There is, in contrast, reliable evidence in the record that no such financing was available to HHSC students. The copies of the two HHSN academic catalogues that Ms. Gazillo submitted include identical descriptions of financial assistance "[f]or qualified students who find it difficult to meet the financial requirements of [HHSN's] program." (Exhs. A and C). Both catalogues identify the sources of this financial assistance as scholarships "offered by civic groups and friends of the hospital...awarded on the basis of need," and a "[l]oan fund of federal monies, payable at a very low rate of interest over a ten year period following graduation...for students who want to borrow." (Id.). Neither of the catalogues mentions financial assistance available from the Commonwealth or Commonwealth-related public sources, however. Nor does either catalogue state that HHSN received any funding from the Commonwealth or a Commonwealth agency or authority, or that its $400-per-year tuition reflected a state subsidy.
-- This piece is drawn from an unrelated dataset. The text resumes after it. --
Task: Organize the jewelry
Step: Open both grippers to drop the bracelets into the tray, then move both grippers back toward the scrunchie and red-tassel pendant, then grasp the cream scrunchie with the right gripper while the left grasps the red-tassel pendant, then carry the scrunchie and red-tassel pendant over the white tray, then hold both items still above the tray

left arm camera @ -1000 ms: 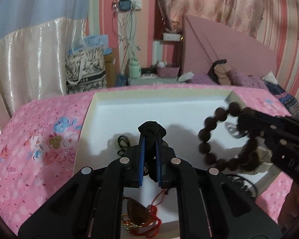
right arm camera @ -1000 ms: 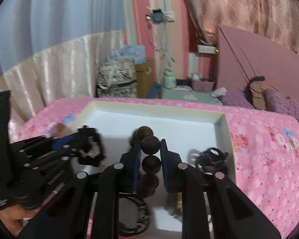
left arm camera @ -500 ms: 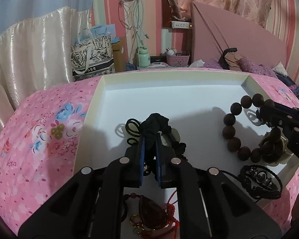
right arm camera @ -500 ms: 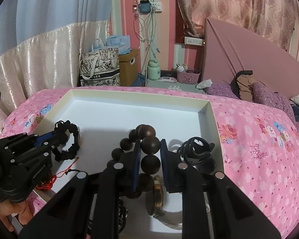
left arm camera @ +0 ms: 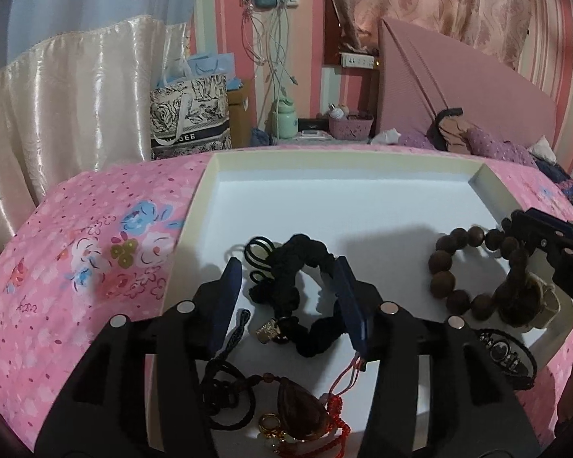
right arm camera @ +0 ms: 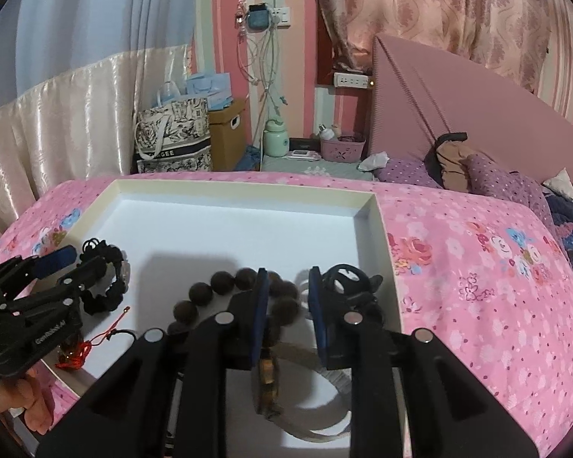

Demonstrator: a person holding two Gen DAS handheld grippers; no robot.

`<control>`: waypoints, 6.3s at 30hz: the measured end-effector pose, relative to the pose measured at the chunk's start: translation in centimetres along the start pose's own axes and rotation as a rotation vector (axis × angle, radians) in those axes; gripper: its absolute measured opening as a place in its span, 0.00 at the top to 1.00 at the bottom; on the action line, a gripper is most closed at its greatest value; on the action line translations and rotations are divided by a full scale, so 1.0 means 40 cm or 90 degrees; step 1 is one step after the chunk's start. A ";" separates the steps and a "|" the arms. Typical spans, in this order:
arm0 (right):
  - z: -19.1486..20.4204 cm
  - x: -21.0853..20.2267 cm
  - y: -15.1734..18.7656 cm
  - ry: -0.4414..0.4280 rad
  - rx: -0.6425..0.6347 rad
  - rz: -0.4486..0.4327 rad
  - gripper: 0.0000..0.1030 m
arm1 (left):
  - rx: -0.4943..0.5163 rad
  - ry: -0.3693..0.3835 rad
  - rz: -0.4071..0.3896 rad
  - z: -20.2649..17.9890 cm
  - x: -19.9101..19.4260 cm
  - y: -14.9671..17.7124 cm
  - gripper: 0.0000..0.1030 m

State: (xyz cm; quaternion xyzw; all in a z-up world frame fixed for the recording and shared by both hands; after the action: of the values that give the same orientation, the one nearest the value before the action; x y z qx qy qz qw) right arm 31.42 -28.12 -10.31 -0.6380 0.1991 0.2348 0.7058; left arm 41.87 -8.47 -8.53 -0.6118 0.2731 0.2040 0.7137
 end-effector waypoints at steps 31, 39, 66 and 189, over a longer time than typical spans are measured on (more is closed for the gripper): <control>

Because the record lacks reliable or credible evidence that the Commonwealth financed the tuition of HHSN students in part or in full, M.G.L. c. 32, § 4(1)(p) provides no basis for establishing Ms. Gazillo's employment at HHSN between August 1, 1969 and June 30, 1977 as creditable service.
For the reasons set forth above, the decision of the respondent Board denying, pursuant to M.G.L. c. 32, § 4, petitioner Mary Ann Gazillo's request to purchase creditable service from August 1, 1969 to June 30, 1977-the time during which she was employed as an instructor in medical/surgical nursing at the Holyoke Hospital School of Nursing-is affirmed.